Hello dear reader, and welcome to Part 3 in the Belonging series. As before, if you’ve yet to read Part 1 and Part 2, I would recommend pausing here and checking those out first. They provide some vital context and insight into why this is important to explore. Thanks again for all your responses and inquiry.
Walk in like you own the place. Make believe that you belong and it will be so.
There are times in our lives when this is exactly what the doctor ordered. You’re creating a new project, embarking on a transition, fed up with your stuck-ness, feeling amped to make the change, the leap into the unknown. You’re wishing courage came before the courageous act, but courage is more often the reward, not the precursor, of the courageous act.
Or you’re in a moment where you just need to feel whole and supported in your aspiration.

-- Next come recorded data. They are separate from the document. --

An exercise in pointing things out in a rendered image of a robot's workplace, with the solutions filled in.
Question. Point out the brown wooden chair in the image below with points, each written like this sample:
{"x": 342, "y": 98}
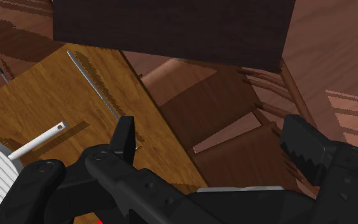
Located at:
{"x": 209, "y": 102}

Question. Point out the long thin grey rod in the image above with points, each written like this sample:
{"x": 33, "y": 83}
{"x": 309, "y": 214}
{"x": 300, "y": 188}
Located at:
{"x": 92, "y": 85}

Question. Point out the dark pen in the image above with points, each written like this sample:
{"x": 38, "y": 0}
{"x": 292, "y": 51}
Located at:
{"x": 0, "y": 71}

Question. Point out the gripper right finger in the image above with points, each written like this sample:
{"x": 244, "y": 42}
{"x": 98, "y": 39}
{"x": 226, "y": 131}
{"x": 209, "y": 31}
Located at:
{"x": 305, "y": 145}

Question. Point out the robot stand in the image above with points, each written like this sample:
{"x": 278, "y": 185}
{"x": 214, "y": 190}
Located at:
{"x": 172, "y": 31}

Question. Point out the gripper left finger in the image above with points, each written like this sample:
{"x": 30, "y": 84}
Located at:
{"x": 73, "y": 186}

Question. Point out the wooden table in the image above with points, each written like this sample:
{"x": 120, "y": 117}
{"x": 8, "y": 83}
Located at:
{"x": 57, "y": 93}

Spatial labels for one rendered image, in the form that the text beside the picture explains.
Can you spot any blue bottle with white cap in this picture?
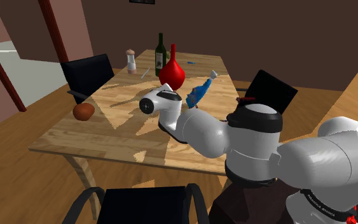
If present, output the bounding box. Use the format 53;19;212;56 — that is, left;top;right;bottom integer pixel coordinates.
186;69;219;109

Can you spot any red long-necked vase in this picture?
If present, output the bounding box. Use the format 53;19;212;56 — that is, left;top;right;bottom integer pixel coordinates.
158;43;186;91

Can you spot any dark green wine bottle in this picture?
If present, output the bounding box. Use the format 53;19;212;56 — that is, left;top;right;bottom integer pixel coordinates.
155;32;168;78

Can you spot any white and tan pepper mill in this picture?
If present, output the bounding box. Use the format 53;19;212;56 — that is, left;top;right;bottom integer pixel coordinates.
125;48;138;75

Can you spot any light wooden dining table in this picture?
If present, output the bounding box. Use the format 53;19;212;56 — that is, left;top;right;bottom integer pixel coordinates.
28;48;245;221

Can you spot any brown round potato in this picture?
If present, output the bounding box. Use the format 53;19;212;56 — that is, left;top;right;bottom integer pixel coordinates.
72;102;96;122

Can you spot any black chair with curved armrests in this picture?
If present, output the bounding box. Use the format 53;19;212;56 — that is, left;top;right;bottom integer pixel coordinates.
61;183;210;224

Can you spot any dark brown robot stand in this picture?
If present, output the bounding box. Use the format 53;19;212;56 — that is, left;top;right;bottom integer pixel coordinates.
208;177;358;224

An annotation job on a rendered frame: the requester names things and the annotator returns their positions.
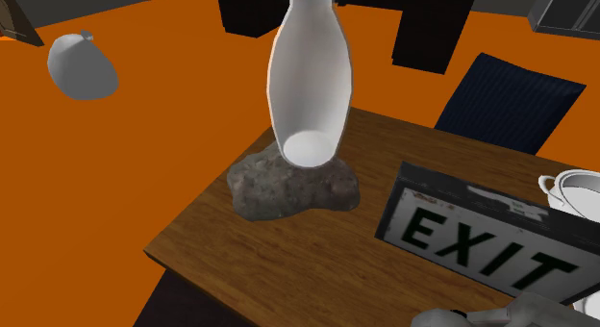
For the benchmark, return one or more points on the grey rock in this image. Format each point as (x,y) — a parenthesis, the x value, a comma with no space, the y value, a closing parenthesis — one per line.
(286,190)

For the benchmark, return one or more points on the grey cabinet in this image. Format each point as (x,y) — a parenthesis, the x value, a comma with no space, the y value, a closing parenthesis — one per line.
(565,9)

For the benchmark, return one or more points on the black-framed white sign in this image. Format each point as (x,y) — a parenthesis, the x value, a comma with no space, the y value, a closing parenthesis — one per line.
(473,241)

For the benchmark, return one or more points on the tall white vase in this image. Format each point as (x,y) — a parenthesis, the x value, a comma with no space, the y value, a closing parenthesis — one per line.
(309,77)

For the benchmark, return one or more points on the brown wooden door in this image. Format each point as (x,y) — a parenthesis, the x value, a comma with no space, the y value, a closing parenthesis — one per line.
(16,16)

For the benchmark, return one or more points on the dark blue chair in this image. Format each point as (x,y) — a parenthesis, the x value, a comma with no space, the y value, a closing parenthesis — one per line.
(508,103)

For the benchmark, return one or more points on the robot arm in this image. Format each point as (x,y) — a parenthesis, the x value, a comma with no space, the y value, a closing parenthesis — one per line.
(520,314)

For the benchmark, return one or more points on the black furniture block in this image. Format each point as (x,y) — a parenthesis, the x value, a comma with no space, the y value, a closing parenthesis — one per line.
(429,30)
(251,9)

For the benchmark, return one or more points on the wooden table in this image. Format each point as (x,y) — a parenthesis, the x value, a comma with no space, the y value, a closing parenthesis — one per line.
(300,265)

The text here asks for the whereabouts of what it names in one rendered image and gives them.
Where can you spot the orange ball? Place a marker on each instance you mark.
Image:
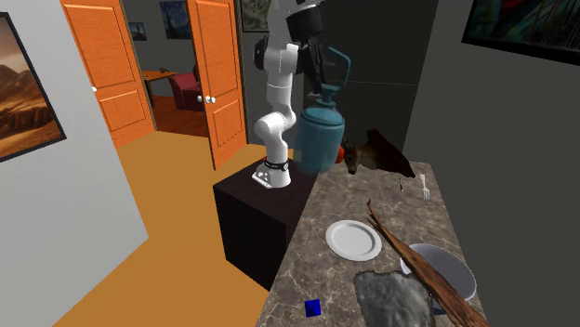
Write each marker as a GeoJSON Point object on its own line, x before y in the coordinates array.
{"type": "Point", "coordinates": [340, 155]}

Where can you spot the blue cube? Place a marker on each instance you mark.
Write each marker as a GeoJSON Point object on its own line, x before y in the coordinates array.
{"type": "Point", "coordinates": [312, 308]}

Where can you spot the greenish map wall picture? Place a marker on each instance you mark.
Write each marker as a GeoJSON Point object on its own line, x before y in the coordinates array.
{"type": "Point", "coordinates": [255, 14]}

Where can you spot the wooden table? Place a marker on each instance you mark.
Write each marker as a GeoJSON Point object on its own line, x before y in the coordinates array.
{"type": "Point", "coordinates": [156, 76]}

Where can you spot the dark red armchair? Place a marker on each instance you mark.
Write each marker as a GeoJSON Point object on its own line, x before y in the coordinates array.
{"type": "Point", "coordinates": [185, 90]}

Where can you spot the blue starry wall picture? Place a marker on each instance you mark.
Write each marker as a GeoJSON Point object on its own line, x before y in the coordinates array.
{"type": "Point", "coordinates": [175, 19]}

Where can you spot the dark colourful wall picture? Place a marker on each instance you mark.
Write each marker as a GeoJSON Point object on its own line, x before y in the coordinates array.
{"type": "Point", "coordinates": [525, 25]}

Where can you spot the brown wooden branch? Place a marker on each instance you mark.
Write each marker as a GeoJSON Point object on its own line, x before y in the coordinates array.
{"type": "Point", "coordinates": [419, 267]}

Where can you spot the small grey utensil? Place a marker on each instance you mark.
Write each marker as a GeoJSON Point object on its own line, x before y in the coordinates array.
{"type": "Point", "coordinates": [401, 184]}

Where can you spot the orange panel door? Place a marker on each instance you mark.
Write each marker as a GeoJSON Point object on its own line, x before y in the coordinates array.
{"type": "Point", "coordinates": [111, 68]}
{"type": "Point", "coordinates": [220, 68]}

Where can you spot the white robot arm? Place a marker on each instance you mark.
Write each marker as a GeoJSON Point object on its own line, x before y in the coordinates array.
{"type": "Point", "coordinates": [277, 90]}

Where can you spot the desert landscape wall picture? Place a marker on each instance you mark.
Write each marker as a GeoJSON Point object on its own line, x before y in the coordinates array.
{"type": "Point", "coordinates": [22, 99]}

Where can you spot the pale grey bowl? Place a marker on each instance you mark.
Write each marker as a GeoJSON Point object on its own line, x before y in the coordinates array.
{"type": "Point", "coordinates": [453, 269]}

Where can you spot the white plate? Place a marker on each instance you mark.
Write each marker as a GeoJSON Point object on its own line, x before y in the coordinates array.
{"type": "Point", "coordinates": [353, 240]}

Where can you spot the brown deer head figure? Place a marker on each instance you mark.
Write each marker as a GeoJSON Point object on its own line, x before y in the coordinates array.
{"type": "Point", "coordinates": [380, 156]}

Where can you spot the dark robot stand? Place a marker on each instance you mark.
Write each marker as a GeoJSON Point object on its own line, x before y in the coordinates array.
{"type": "Point", "coordinates": [253, 217]}

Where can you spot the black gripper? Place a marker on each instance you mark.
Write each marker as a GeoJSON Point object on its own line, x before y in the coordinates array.
{"type": "Point", "coordinates": [307, 22]}

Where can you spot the white fork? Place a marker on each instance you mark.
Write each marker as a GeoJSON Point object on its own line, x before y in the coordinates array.
{"type": "Point", "coordinates": [425, 188]}

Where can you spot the small blue wall picture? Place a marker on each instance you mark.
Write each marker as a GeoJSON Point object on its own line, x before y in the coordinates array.
{"type": "Point", "coordinates": [137, 31]}

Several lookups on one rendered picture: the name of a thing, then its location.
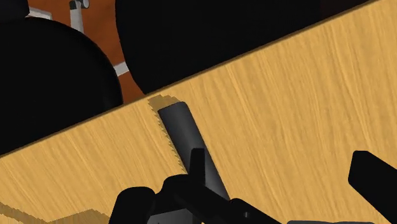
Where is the dark grey oblong bar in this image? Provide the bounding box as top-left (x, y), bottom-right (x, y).
top-left (157, 101), bottom-right (231, 201)

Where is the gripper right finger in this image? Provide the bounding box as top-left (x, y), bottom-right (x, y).
top-left (347, 150), bottom-right (397, 218)

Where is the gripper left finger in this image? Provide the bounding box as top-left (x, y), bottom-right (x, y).
top-left (108, 148), bottom-right (282, 224)

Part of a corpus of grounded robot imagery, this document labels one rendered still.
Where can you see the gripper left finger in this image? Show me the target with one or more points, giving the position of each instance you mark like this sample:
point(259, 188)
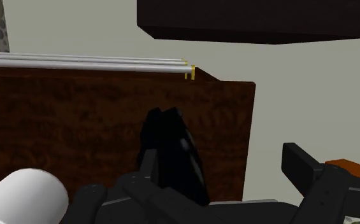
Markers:
point(142, 198)

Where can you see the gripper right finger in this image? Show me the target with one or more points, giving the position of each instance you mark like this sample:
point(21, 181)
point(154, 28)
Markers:
point(322, 189)

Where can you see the orange flat object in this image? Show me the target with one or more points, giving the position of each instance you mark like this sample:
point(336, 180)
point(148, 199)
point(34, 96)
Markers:
point(350, 167)

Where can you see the black oblong object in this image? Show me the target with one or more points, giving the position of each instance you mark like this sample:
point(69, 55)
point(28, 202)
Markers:
point(176, 149)

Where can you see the brown wooden chest of drawers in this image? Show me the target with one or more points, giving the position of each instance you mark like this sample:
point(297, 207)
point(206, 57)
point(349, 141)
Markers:
point(58, 124)

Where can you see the white cylinder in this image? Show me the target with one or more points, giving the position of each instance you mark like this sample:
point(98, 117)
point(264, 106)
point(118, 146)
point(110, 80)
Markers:
point(24, 198)

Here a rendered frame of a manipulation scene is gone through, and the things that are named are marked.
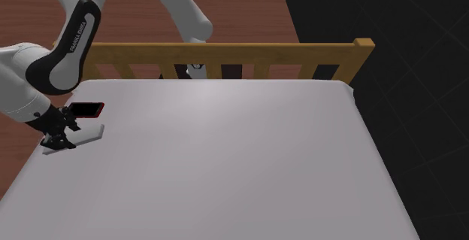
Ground wooden bed with grey mattress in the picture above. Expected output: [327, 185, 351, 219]
[0, 38, 421, 240]

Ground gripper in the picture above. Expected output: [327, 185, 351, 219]
[24, 105, 82, 150]

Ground black phone with red edge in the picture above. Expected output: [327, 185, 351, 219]
[67, 101, 106, 120]

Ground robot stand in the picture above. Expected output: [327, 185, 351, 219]
[159, 63, 244, 81]

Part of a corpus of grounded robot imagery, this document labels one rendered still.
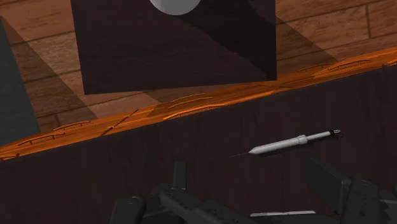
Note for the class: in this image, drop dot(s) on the dark robot stand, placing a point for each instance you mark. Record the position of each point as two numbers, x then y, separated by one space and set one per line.
139 52

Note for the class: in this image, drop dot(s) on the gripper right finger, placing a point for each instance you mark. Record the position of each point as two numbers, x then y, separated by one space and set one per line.
359 201

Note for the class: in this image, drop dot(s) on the silver pen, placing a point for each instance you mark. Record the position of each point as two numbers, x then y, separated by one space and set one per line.
285 143

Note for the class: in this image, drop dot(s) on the orange wooden chest of drawers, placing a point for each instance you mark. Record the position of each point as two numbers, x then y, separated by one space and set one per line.
93 176

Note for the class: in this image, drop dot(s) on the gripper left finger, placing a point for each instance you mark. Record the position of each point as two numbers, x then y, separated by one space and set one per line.
180 204

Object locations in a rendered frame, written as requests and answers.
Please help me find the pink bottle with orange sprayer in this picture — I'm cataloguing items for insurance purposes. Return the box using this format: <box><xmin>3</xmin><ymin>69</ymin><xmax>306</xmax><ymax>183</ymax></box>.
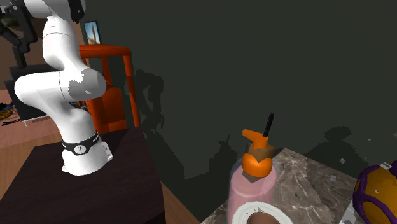
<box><xmin>227</xmin><ymin>113</ymin><xmax>278</xmax><ymax>224</ymax></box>

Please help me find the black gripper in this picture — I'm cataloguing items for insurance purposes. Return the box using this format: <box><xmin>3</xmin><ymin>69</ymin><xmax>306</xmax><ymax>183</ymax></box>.
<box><xmin>0</xmin><ymin>3</ymin><xmax>39</xmax><ymax>68</ymax></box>

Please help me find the yellow ball with purple bands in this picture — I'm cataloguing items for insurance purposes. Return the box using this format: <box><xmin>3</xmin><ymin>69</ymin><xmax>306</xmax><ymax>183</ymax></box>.
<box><xmin>352</xmin><ymin>160</ymin><xmax>397</xmax><ymax>224</ymax></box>

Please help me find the blue wall picture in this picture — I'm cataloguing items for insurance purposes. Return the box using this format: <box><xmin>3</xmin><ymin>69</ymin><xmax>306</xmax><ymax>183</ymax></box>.
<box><xmin>83</xmin><ymin>20</ymin><xmax>102</xmax><ymax>45</ymax></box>

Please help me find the white bowl with brown inside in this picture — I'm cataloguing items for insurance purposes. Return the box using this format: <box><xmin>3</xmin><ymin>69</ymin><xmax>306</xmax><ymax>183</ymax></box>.
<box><xmin>232</xmin><ymin>201</ymin><xmax>294</xmax><ymax>224</ymax></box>

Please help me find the dark robot stand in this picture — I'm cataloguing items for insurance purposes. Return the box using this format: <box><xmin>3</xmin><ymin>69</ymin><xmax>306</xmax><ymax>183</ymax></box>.
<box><xmin>0</xmin><ymin>126</ymin><xmax>167</xmax><ymax>224</ymax></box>

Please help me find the dark low cabinet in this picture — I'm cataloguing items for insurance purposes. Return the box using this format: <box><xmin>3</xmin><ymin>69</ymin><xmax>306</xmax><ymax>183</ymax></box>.
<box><xmin>4</xmin><ymin>63</ymin><xmax>60</xmax><ymax>122</ymax></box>

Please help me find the orange frame furniture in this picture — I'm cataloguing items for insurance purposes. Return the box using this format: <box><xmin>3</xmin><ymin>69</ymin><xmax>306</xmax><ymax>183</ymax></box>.
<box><xmin>76</xmin><ymin>44</ymin><xmax>141</xmax><ymax>135</ymax></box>

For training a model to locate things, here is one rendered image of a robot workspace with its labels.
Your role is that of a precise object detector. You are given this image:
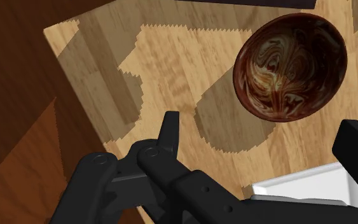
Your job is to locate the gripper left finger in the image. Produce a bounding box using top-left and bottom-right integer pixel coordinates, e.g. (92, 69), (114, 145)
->
(49, 110), (195, 224)

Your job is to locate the white box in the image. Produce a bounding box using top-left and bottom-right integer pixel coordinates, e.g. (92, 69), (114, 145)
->
(249, 161), (358, 207)

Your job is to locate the brown marbled bowl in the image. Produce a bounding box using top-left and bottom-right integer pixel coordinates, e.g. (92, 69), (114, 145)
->
(232, 12), (348, 123)

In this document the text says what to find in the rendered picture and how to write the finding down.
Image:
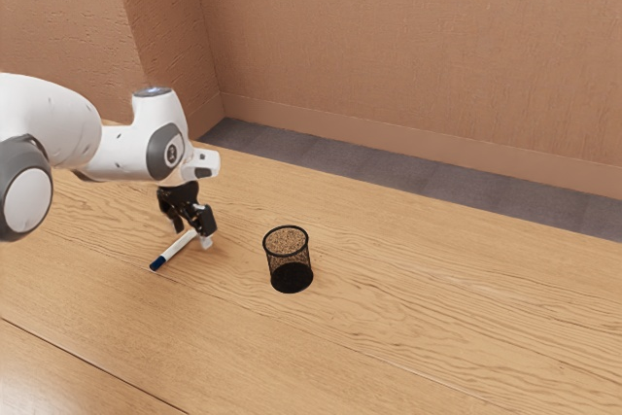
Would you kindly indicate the black mesh pen holder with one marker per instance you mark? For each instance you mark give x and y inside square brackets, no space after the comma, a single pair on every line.
[287,259]

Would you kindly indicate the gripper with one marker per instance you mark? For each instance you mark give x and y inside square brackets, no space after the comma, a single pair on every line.
[181,196]

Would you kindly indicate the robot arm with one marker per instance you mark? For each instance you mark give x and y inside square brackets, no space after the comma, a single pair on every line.
[73,138]

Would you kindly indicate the white pen with blue cap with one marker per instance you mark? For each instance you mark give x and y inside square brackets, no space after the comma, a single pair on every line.
[171,252]

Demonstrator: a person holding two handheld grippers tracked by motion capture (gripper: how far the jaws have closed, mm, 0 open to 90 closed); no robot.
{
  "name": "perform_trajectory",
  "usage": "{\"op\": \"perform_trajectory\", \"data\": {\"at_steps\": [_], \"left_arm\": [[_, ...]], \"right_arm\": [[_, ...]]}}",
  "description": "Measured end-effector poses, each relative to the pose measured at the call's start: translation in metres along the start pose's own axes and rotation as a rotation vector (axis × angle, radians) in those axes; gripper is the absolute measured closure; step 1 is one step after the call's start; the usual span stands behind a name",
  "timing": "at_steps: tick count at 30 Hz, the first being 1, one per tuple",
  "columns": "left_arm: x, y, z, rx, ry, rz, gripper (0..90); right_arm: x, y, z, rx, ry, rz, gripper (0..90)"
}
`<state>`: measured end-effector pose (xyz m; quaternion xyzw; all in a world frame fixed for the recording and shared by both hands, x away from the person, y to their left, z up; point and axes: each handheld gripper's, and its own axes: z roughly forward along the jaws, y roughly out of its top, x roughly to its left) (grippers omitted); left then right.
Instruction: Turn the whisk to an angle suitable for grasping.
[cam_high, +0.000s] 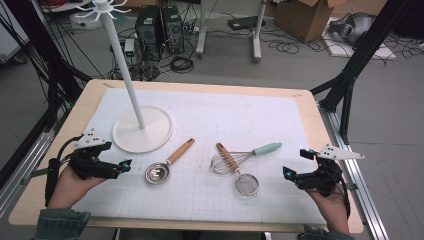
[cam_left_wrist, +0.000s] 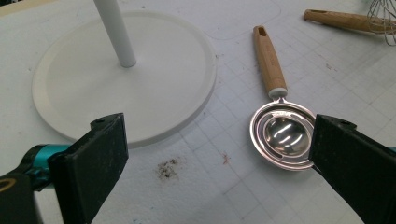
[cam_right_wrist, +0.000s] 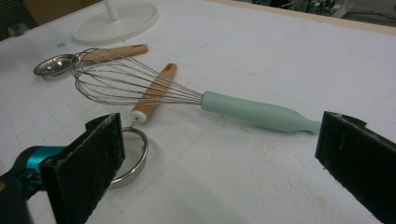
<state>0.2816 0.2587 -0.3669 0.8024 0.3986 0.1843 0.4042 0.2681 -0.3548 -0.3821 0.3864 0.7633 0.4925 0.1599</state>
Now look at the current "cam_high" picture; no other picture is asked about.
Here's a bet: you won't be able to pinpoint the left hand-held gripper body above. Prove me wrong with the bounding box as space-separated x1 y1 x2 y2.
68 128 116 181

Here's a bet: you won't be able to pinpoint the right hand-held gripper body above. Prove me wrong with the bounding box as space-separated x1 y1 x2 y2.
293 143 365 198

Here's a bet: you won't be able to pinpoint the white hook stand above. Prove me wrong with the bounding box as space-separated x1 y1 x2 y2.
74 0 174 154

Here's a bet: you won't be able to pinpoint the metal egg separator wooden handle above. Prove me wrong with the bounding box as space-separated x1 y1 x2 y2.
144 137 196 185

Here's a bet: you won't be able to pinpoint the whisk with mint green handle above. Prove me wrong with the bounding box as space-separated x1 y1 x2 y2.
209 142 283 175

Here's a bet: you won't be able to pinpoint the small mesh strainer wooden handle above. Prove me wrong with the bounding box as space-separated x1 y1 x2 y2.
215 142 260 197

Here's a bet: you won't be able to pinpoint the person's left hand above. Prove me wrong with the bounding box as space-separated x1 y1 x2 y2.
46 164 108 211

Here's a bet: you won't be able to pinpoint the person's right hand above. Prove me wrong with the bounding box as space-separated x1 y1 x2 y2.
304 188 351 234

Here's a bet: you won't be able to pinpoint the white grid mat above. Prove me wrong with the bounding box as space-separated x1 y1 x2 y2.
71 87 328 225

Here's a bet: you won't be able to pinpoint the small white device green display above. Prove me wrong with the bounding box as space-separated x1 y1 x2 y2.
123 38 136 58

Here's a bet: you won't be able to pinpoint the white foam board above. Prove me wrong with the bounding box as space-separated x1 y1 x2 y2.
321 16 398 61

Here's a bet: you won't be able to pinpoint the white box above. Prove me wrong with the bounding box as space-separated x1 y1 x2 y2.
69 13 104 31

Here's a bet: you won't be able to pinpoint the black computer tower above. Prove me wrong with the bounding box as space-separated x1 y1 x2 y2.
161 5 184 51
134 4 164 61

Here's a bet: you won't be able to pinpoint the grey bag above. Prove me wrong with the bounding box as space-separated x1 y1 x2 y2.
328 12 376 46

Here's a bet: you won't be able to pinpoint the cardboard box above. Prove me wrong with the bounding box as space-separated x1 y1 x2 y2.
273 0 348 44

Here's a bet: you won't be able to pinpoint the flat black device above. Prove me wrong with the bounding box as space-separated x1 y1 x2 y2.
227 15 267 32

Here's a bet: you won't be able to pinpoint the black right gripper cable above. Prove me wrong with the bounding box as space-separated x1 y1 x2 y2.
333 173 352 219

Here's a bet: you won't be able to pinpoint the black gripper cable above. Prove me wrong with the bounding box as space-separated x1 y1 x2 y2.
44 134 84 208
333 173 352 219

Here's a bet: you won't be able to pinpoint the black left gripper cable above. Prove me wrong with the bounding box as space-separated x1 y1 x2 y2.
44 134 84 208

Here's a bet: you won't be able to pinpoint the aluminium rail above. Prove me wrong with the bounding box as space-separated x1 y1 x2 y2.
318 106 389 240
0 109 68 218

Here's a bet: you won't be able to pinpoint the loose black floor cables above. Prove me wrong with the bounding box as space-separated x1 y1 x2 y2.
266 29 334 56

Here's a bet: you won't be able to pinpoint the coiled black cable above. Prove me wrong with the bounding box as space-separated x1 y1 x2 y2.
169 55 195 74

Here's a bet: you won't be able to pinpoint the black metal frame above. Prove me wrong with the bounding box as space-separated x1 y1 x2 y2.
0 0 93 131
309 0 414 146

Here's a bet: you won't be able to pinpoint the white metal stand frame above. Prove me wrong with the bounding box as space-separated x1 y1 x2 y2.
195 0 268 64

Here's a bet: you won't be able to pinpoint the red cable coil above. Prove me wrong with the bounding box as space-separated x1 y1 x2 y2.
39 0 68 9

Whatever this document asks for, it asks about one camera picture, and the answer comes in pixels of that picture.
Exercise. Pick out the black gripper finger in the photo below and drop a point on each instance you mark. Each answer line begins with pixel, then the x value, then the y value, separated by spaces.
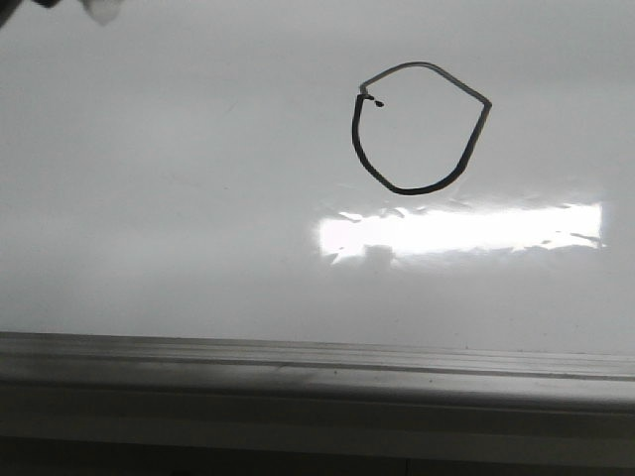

The practice I’m sharing here is for exactly that moment. This is the no-holds-barred, sure-shot mindset hack to a felt sense of belonging. To a deep, abiding sense of owning the place. To full agency in your potential and power.
Lama Rod Owens1 proposes this Seven Homecomings practice. It’s a contemplative meditation practice where, one by one, you invoke aspects of your spiritual ‘home’ and bring them into your awareness. You don’t need to be a meditator to do it. Just sit, get quiet, feel your breath, settle in, and one by one, bring to mind each of the following seven entities. Take five minutes or twenty:
The Guide: any beings who’ve been of loving support to you in your journey. This could be family, friends, old teachers. Anyone you had a deep connect with at any point and who ‘sees’ you for who you are.
The Wisdom Texts, any text or artistic expressions that have widened your view and opened your heart. This could be your favorite book growing up, your favorite film, a religious text. It could be Allen Ginsberg’s “Howl” or The Bible or a Quentin Tarantino film, and anything in between.
The Community, any group or space where you feel accepted. This could be your family but most likely is not. Think of your core social circle, religious community, writing group, support group, your besties.
The Ancestors, your familial line or artistic/spiritual lineage.
The Earth, the actual Earth, as well as the metaphysical energy of stability and sustainability. Awe and wholeness, writ large.
The Silence, the vastness of all that is and all that is within, all that is beneath the noise.
Yourself, all the parts of you and your experience; your inner child, your inner calling, your inner critic, all of you.
The idea is to bring each of these aspects into view one by one. By doing so, we get to acknowledge unique parts of our self and our experience that are often forgotten, parts that our modern times don’t prioritize. It’s the deeper parts of our self, our consciousness, our community, our metaphysical background. With even just a breath of remembrance and ritual, they come back to life.
There is nothing more nourishing than this practice, particularly when we are most in need of belonging. The whole practice is a beautiful tool for enrichment and presence. I’ve done versions of it before in contemplative meditation practices. This one feels the most comprehensive, the most fundamental. And also, the most simple.
Try it a few times. Let me know how it goes.
**Photo by Greg Rakozy on Unsplash
Lama Rod Owens is an American Buddhist teacher, author, and activist. He is a graduate of Harvard Divinity School and has trained in various Buddhist traditions, including Zen, Vipassana, and Tibetan Buddhism. This practice is from his book “Love and Rage: The Path of Liberation Through Anger”.